5.2 Shape from Shading
The phenomenon of shape from shading is another example of an underconstrained problem which however offers a valuable clue to the configuration of the perceived object. Formal attempts to express the problem of shape from shading in rigorous mathematical terms have only served to highlight the multiple uncertainties inherent in the problem. The Gestalt bubble model on the other hand offers a simple Gestalt solution to this problem. Figure 24 (A) illustrates an example of shape from shading. Since this figure is seen as a unified gestalt, assimilative diffusion would tend to assign uniform reflectance to the figure, so that any brightness variations would tend to be ascribed to differences in local illumination, and thereby, to differences in surface orientation. Given that the global illumination profile is known, this would have a tendency to "bulge" the perceived surface inwards or outwards at the points where the brightness varies, especially when it varies in a pairwise manner as shown in Figure 24 (A), i.e. where bright patches are balanced by dark patches, suggesting a bulge with both sunny and shady sides. By feedback, as the percept in Figure 24 (A) emerges, it in turn reinforces the percept of the illumination profile. The general principle in the Gestalt bubble model which simplifies these calculations is the property that the complex interaction between light and spatial form are unraveled by replicating the character of those interactions in a full spatial analog of the interaction of the spatial percept and its illuminant.
(A) Shape from shading produces a percept of concave and convex dimples. (B) In case of ambiguous illuminant, a single disambiguating cue determines a global illuminant direction, which in turn disambiguates the rest of the figure. (C) This figure is a vertically flipped version of (A), showing that perception assumes an illuminant from above.
If the illumination profile is not known in advance, then there remains a residual ambiguity about whether a feature is concave or convex. Since the bubble model integrates clues from a variety of modalities, a single clue in any modality is sufficient to disambiguate the entire percept. An example is seen in Figure 24 (B) where the arrow piercing one of the features marks that feature as a convex bulge rather than a concave dimple. This in turn constrains the illuminant to be perceived from the left, and that in turn constrains the perception of all of the other features in depth.

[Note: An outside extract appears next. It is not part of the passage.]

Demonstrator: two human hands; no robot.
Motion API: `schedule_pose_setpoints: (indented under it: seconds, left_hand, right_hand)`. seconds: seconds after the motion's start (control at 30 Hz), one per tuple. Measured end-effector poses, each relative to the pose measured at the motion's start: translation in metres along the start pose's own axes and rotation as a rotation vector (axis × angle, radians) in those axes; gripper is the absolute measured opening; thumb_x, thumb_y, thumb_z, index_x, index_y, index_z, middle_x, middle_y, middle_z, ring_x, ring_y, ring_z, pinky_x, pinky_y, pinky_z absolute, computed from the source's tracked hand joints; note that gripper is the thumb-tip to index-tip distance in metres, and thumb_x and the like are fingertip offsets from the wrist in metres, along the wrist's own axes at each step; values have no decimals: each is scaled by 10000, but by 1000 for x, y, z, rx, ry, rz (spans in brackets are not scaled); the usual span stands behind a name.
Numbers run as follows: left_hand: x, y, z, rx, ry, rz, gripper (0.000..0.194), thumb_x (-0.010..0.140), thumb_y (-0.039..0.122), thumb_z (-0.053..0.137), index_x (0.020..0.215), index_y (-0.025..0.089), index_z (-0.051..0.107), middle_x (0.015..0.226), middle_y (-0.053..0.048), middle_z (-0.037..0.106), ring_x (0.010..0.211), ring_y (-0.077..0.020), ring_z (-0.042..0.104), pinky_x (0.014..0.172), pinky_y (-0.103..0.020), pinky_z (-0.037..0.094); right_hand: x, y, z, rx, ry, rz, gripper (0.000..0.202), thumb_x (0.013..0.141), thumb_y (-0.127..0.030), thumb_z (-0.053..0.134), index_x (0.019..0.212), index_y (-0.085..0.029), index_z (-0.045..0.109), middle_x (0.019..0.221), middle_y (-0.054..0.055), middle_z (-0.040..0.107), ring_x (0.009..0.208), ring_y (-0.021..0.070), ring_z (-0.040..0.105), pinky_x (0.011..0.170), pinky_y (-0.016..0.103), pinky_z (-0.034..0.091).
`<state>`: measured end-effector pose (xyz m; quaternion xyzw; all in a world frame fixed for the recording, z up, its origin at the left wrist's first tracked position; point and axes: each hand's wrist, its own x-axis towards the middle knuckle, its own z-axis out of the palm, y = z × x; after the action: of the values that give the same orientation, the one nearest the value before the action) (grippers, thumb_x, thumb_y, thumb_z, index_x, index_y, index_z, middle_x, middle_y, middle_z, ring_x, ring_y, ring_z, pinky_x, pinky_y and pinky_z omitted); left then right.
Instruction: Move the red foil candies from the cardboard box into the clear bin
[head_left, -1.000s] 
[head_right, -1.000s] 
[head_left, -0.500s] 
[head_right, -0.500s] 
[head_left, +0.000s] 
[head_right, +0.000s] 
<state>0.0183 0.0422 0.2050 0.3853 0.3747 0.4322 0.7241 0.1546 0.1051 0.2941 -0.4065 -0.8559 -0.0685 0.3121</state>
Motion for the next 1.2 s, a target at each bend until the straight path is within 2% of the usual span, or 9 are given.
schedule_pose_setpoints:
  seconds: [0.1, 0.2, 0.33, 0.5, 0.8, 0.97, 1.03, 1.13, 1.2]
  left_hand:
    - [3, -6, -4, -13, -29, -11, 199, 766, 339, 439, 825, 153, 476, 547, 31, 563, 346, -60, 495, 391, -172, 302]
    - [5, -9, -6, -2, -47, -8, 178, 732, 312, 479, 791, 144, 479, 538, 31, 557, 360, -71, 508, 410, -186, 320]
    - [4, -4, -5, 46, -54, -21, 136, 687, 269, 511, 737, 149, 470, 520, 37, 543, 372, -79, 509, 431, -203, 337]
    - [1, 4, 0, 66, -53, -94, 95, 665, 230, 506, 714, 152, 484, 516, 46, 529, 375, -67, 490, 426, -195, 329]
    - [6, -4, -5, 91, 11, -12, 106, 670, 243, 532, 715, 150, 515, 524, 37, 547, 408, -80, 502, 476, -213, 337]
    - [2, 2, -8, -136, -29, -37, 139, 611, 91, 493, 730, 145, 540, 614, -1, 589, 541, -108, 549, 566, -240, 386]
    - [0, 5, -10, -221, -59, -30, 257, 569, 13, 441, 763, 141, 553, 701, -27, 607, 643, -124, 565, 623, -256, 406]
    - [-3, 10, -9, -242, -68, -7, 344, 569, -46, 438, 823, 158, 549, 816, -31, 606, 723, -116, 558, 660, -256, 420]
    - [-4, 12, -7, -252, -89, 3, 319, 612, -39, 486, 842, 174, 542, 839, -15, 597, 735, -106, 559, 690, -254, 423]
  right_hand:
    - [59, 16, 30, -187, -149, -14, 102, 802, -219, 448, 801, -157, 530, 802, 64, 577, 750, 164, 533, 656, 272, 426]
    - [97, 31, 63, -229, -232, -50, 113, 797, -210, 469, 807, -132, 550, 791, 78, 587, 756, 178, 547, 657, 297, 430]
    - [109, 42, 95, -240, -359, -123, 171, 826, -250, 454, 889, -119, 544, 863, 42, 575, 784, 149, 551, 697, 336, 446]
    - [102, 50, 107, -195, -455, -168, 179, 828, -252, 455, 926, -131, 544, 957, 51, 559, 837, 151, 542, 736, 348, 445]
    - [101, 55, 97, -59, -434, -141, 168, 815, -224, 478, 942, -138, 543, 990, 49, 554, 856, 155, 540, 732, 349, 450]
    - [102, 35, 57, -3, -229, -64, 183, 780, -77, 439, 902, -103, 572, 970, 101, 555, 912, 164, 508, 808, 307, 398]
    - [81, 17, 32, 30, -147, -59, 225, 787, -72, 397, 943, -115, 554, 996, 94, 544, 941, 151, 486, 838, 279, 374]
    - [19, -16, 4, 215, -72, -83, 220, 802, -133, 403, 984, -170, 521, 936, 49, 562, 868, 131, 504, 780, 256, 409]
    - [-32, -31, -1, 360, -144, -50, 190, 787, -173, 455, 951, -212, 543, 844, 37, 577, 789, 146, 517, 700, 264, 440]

The bubble model even offers an explanation for the phenomenon that the illuminant tends to be expected from above. This is seen in the difference between Figure 24 (A) and Figure 24 (C), which are identical except that one is flipped vertically relative to the other. This inversion is seen however to convert concave dimples to convex ones, and vice versa. This can be explained in the Gestalt bubble model by a certain hard-wired bias in the perceptual sphere, that in the absence of contradictory evidence, the top of the perceptual sphere possesses a higher baseline illuminance level than the bottom.
5.3 Shadow Perception
The perception of shadow is related to shape from shading, and offers another valuable clue to the perception of both spatial configuration, and of the configuration of the illuminant. As before, the perceptual calculation of shadows in the Gestalt bubble model occurs by replication of the spatial properties of light propagation and of the perceived three-dimensional form. This naturally accounts for both attached shadows, as in shape from shading, but also cast shadows, since the perceptual mechanism replicates the blockage of light by an opaque object, and thus anticipates the appearance of a shadow cast by the object. This reasoning extends even to the perception of height due to a fully detached shadow, as shown in Figure 25 (A) which would also emerge as a natural property of the Gestalt bubble model, as suggested in Figure 25 (B).
(A) Perceptual clue of height from a fully detached shadow. (B) This effect too is replicated by the Gestalt bubble model.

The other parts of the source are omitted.